La sua vita fu segnata da difficoltà finanziarie e familiari. Le fonti indicano che fu coinvolto in una serie di disastrose operazioni finanziarie. Sua moglie (inizialmente descritta come inadatta alla sua natura generosa e causa della rovina della Casa per i suoi maneggi) lo denunciò al Viceré Giovanni Zunica, affermando che il Principe non era in grado di amministrare l'immenso patrimonio ereditato. Nel 1589, amici e parenti confermarono questa versione, portando all'interdizione del Principe e al suo allontanamento, venendo confinato prima nel castello di Gaeta e in seguito a Castelnuovo.

Un evento particolarmente doloroso per Nicolò Berardino fu la morte del suo unico figlio, Francesco Teodoro, avvenuta nel 1595, prima della sua stessa scomparsa. La perdita del figlio aggravò il suo stato d'animo durante il soggiorno forzato a Gaeta e lo portò a pensare seriamente al problema della successione. Le fonti riportano che, abbandonato anche dai suoi più fedeli amici, redasse il suo testamento a Napoli.

Liberato dalla prigionia di Gaeta grazie all'intervento di Filippo II di Spagna, non fece più ritorno a Bisignano e morì a Napoli il 21 novembre 1606. Va notato che una fonte indica una data di morte diversa (1580), ma altre fonti che lo menzionano in eventi successivi come la denuncia della moglie nel 1589, la commissione artistica del 1590, la morte del figlio nel 1595 e la concessione di giurisdizione nel 1597 rendono la data del 1606 più coerente con il quadro generale.
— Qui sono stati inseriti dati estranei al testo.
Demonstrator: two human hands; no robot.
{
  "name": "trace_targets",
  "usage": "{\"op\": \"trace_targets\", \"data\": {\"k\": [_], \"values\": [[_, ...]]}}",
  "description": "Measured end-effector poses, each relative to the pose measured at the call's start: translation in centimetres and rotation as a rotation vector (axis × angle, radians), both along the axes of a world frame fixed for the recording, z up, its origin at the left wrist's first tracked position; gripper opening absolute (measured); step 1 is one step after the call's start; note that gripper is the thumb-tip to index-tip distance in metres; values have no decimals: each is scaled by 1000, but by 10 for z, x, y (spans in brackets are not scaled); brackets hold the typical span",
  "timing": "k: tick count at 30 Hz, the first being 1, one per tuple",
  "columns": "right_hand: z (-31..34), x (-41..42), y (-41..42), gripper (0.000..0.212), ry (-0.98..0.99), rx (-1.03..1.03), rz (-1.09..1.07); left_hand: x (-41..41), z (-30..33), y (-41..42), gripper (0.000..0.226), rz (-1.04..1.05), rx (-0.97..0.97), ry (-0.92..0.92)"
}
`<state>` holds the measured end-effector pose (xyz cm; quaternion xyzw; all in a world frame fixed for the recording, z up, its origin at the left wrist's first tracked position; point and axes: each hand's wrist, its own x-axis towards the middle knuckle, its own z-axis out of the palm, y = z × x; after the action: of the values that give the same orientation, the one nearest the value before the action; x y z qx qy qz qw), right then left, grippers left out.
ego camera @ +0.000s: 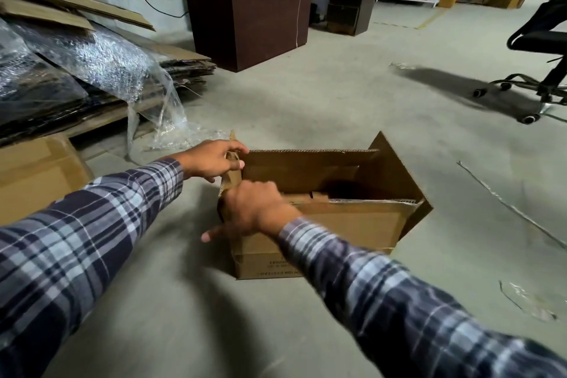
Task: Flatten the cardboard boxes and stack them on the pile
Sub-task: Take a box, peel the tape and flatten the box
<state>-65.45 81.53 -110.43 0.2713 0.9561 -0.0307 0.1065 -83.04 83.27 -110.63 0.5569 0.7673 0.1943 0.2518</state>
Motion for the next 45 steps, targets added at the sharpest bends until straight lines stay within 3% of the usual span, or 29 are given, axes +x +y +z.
{"op": "trace_targets", "data": {"k": [4,8,14,17,22,28,32,34,37,39,40,42,45], "values": [[-34,-10,-11,58,125,154,-24,11,8,-5,29,21,32,3],[-35,-3,2,36,281,186,-86,13,15,-9,39,18,132,106],[21,19,45,41,574,257,-269,-3,28,-9,65,220,312,59],[53,40,75,44,771,249,-441,-1,29,-9,68,249,313,39],[85,97,123,42,1142,94,-716,16,20,-7,65,178,193,117],[50,167,149,39,1632,-303,-871,25,12,-6,64,225,90,-2],[9,181,151,31,1583,-485,-897,31,4,3,53,153,102,-80],[6,176,158,30,1521,-448,-931,33,1,8,64,128,165,-109],[20,165,169,34,1302,-267,-1055,30,2,11,92,101,246,-51],[33,155,168,48,1044,1,-1106,25,5,12,98,70,296,51],[40,146,161,55,957,156,-1035,23,6,13,98,51,321,87],[52,115,140,60,877,317,-672,18,6,15,87,36,361,132],[52,55,100,67,652,212,-80,6,5,17,67,17,391,222]]}}
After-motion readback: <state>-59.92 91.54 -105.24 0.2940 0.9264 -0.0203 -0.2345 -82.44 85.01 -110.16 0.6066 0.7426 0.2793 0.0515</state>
Non avendo eredi legittimi, Nicolò Berardino nel suo testamento nominò erede la Maestà di Filippo III. Dopo la sua morte, il re inizialmente non accettò l'eredità, scatenando una lite tra vari pretendenti. Alla fine, fu Filippo IV a intervenire e nel 1622, tramite una transazione, il Principato di Bisignano passò a Luigi Sanseverino Conte di Saponara, il quale pagò una somma considerevole. Le fonti precisano che il principato era un fedecommesso che escludeva le discendenti femmine. Nonostante la sua travagliata fine e la dispersione dei suoi feudi, il periodo del Principe Nicolò Berardino II (come talvolta viene indicato) rappresentò gli anni migliori per la giurisdizione civile e criminale di Bisignano. Potrebbe essere stato sepolto in uno dei due edifici religiosi di Bisignano, al pari del padre e del nonno. Durante la sua epoca, la famiglia Sanseverino continuava ad essere "imperante" e di grande rilievo nel territorio.